One major topic that CUs extensive environmental staff focuses on is the climate and environment, and it is one that students, staff and community members of Boulder share. It is a topic that is echoed from Boulder across the planet. The realities of Earth’s changing climate and increased global warming have been worldly issues for many years.
“The rate of warming is increasing,” said a National Geographic News article from June 2007. “The 20th century’s last two decades were the hottest in 400 years and possibly the warmest for several millennia.”
Global warming is not going away; if anything, it is increasing.
With such a current global issue fiercely stirring up concern and controversy world-wide, the debates between Barack Obama and Mitt Romney seemed a perfect opportunity to address and discuss the issue. So, what stopped them? The climate is a pressing, current problem that the next man in the White House needs and will be expected to investigate, if not begin to alleviate.
However, all three presidential debates came and went “without Barack Obama or Mitt Romney ever uttering the words climate change,” said Suzanne Goldenberg at The Guardian. “It was the first time since 1988, the year Congress was first briefed on the emerging threat by the scientist James Hansen, that there had been no mention of climate change in an election debate.”
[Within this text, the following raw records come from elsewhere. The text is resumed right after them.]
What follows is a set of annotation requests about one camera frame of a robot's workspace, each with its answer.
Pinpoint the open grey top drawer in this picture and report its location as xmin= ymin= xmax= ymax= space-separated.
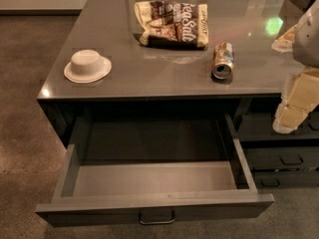
xmin=35 ymin=115 xmax=274 ymax=226

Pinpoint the metal drawer handle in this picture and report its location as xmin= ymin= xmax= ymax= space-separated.
xmin=139 ymin=210 xmax=175 ymax=226

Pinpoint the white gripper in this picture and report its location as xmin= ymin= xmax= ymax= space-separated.
xmin=271 ymin=0 xmax=319 ymax=133

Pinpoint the dark grey cabinet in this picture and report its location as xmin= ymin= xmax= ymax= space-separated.
xmin=36 ymin=0 xmax=319 ymax=147

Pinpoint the white upturned bowl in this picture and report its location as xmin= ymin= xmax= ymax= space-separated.
xmin=64 ymin=50 xmax=112 ymax=84

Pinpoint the orange soda can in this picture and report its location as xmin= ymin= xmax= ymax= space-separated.
xmin=211 ymin=42 xmax=234 ymax=80

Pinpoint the sea salt chip bag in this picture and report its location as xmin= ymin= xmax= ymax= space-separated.
xmin=135 ymin=1 xmax=208 ymax=49

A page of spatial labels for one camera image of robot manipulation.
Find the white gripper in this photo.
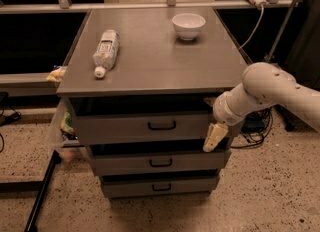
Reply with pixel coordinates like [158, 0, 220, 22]
[203, 92, 244, 152]

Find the grey top drawer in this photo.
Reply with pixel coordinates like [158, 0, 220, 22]
[72, 111, 216, 145]

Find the grey drawer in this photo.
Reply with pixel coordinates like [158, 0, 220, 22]
[89, 149, 231, 176]
[101, 175, 219, 198]
[72, 111, 216, 145]

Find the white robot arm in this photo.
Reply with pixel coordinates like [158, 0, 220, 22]
[203, 62, 320, 152]

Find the grey middle drawer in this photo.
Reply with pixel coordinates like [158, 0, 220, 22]
[89, 149, 231, 176]

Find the grey drawer cabinet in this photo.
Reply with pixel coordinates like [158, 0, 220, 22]
[57, 7, 247, 199]

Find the grey bottom drawer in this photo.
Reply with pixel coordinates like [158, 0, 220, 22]
[101, 175, 219, 198]

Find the white ceramic bowl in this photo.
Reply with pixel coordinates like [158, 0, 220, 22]
[172, 13, 206, 40]

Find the clear plastic water bottle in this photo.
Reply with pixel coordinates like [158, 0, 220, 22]
[93, 30, 120, 79]

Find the green snack packet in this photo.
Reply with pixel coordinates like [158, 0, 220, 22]
[60, 111, 75, 136]

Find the clear plastic side bin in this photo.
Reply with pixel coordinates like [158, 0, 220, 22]
[46, 101, 83, 160]

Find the yellow snack bag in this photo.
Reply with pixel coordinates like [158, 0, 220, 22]
[46, 66, 67, 83]

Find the black cable bundle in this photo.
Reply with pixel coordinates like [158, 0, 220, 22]
[230, 107, 274, 150]

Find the white power cable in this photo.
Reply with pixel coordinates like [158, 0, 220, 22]
[237, 5, 266, 51]

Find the black floor frame bar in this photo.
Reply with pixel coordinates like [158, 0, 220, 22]
[0, 151, 62, 232]

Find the black cable on left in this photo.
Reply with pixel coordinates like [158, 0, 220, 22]
[0, 91, 22, 154]

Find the metal rail frame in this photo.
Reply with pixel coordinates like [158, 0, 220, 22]
[0, 0, 304, 97]

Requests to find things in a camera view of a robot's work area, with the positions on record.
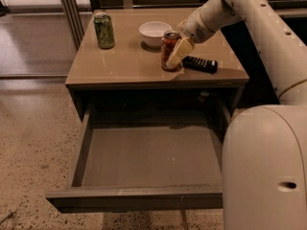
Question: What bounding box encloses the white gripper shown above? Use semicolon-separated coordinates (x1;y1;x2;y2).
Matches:
166;10;214;69

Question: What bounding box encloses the red coke can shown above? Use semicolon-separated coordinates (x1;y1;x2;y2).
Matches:
161;30;181;72

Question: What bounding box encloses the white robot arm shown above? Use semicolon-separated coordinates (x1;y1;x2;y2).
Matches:
167;0;307;230

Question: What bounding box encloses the grey cabinet with tan top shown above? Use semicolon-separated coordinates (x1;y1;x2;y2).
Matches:
66;8;248;117

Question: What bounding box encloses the green soda can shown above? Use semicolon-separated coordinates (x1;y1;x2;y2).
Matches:
93;12;115;49

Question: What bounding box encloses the open grey top drawer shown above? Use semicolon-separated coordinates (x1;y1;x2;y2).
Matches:
46;107;231;213

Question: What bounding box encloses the black snack bar packet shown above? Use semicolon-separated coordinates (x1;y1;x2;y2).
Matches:
182;56;218;74

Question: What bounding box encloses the white bowl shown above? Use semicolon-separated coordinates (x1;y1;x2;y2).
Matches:
139;21;172;48

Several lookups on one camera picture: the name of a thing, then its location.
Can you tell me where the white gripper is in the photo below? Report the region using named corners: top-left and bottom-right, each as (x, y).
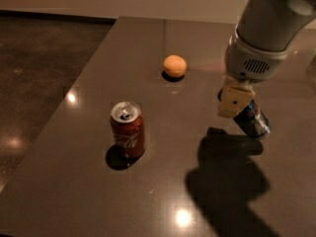
top-left (218, 28), bottom-right (290, 119)

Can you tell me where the silver blue redbull can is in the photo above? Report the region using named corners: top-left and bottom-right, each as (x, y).
top-left (234, 100), bottom-right (271, 139)

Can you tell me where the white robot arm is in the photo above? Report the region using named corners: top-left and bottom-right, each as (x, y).
top-left (218, 0), bottom-right (316, 119)

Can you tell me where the red coca-cola can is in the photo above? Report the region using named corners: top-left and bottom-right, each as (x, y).
top-left (110, 102), bottom-right (145, 159)

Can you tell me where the orange fruit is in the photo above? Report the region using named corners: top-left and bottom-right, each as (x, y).
top-left (163, 55), bottom-right (187, 78)

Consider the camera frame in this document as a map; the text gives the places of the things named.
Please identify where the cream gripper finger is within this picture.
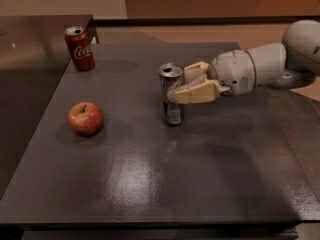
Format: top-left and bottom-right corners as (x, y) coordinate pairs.
(184, 61), (209, 84)
(167, 79), (230, 104)

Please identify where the silver blue redbull can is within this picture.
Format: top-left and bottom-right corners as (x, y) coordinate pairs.
(159, 62), (185, 125)

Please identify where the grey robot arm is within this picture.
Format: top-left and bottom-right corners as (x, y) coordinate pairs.
(167, 20), (320, 104)

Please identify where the red coca-cola can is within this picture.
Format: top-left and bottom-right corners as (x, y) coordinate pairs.
(64, 26), (95, 71)

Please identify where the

Though the whole nation has its own opinion on what candidate won which debate, the more important concern should be why neither of them chose to speak out about climate change. Though the economy, health insurance issues and military are all important points to be discussed, climate change is a crucial point for the world (America included) and needed to be a main topic in the discussions. Climate change should be marked with a star and put down in pen, so as not to be erased or passed over because the issue is big – bigger than those two men with their differing agendas and stage presence. Climate change is an issue of the world, of the earth. If the earth is not discussed and if plans are not made to care for it, then a time will come when elections and politics will not matter or exist – global warming promises us so.